Он сидел в темноте лицом к окну, загипнотизированный заревом. Оно то усиливалось, расползалось по горизонту, то почти исчезало. Атомный кратер дышал. Дыхание прилетало сюда, опаляло Чеснока, и он, беспомощный, приговоренный, казнимый за все прегрешения, сидел, прикованный к креслу. Казалось, там, вдали, шевелилось кольчатое огромное тело. Качало узколобыми головами на длинных шеях. И они тянулись к нему, облизывали его ядовитыми языками.

— За что? — вырвалось у него. — За что меня?

Он вдруг вспомнил об иконе, оставленной в прихожей. Кинулся к ней. Размотал тряпку. Извлек квадратную доску с двумя золотыми кругами, в которых темнели два лика — Богоматери и младенца. Принес икону в комнату. Поставил на кресло. И упав перед ней на колени, не зная ни единой молитвы, веря, надеясь, в ней, в золотой, отыскивая последнее спасение, последнее к себе милосердие, стал молить:

— Отпусти ты меня и помилуй! Ну открой мне дверь, ты ведь добрая. Ну что тебе стоит! Не буду я больше грешить. Пить брошу, курить брошу. Чужого никогда не возьму. Слова ругательного не скажу. Пойду работать! Куда скажешь, туда и пойду… Нужники чистить, как в армии. В больницу санитаром, за старухами, стариками ходить. Отпусти ты меня, пожалей!

Он выгреб из кармана драгоценности, высыпал на стол. Снова обратился к иконе:

— Ты ведь бога родила! Ты — мать! Ты все можешь. Я тебе свечку поставлю. Пожалей! Что я такого сделал? Меня все били всегда, все надсмехались. Никому не был нужен. Матери родной не был нужен. Ты. моя мать!

Он стоял перед ней на коленях, плакал, испытывал к ней умиление. Ждал от нее прошения. Далекое зарево долетало до иконы, отсвечивало в золотых кругах, и казалось, лицо Богородицы живое. Она обнимала и защищала младенца. Его, а не Чеснока.

Он снова пошел к двери в надежде, что она открыта. Ткнулся. Дверь была заперта наглухо. И такая тоска, и отчаяние, и ненависть ко всему, из чего состоял этот мир, — к иконам, реакторам, машинам, людям, животным, ко всему мирозданию, — такая ненависть его посетила, что он вбежал в комнату, в ярости пнул кресло с полетевшей, грохнувшей на пол иконой.

— Пропадите вы пропадом! Взорвитесь вы все без следа!

Вбежал в спальню, упал на кровать. Лицо его коснулось женской ночной рубахи.
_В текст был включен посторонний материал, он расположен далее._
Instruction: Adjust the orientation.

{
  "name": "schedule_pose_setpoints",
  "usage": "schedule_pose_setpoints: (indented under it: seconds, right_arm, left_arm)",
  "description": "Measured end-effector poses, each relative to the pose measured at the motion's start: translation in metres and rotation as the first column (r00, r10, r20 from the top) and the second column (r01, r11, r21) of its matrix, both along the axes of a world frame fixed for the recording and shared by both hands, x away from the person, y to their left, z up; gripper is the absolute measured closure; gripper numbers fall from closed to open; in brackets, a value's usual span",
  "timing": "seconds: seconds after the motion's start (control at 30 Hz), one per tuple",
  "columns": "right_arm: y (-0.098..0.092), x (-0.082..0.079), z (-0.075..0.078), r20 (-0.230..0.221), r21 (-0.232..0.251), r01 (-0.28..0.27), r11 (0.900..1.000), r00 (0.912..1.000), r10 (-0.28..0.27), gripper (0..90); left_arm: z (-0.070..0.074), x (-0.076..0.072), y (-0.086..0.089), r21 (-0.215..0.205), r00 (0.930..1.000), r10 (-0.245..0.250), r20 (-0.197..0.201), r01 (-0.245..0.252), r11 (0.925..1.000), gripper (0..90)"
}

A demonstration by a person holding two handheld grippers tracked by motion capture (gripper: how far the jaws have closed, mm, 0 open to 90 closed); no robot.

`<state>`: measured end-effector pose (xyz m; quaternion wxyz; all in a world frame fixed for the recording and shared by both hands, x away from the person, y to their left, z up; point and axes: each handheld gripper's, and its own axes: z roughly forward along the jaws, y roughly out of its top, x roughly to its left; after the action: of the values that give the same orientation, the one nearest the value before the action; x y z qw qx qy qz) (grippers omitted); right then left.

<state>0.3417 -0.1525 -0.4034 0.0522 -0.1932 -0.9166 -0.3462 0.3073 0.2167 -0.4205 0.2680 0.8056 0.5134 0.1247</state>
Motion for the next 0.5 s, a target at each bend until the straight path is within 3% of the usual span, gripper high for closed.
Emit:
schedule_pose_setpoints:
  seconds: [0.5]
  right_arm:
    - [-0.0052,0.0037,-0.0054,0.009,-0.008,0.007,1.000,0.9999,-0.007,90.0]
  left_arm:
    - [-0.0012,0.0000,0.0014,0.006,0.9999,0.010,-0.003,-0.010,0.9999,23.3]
Ароматы духов, женского тела, легкая ткань возбудили его Чертыхаясь, ненавидя, зная, что умирает, что смерть его настигла в этой кровати, тискал, мял, целовал, рвал зубами рубаху, пока мучительная, сладкая предсмертная вспышка не заставила его задохнуться. Дергаясь, суча ногами в липком горячем поту, замер, забылся в глухоте, в черноте, в бессилии.

Проснулся в утренних сумерках. Вяло встал в мятой робе, оставив в постели глубокую, сморщенную яму. Вышел в гостиную. Опрокинутое кресло. Лежащая на полу икона. Рассыпанные по столу золотые сережки и кольца. В окне утренняя черно-желтая, длинная заря, не освещавшая землю, а лишь отделявшая земную тьму от тьмы неба.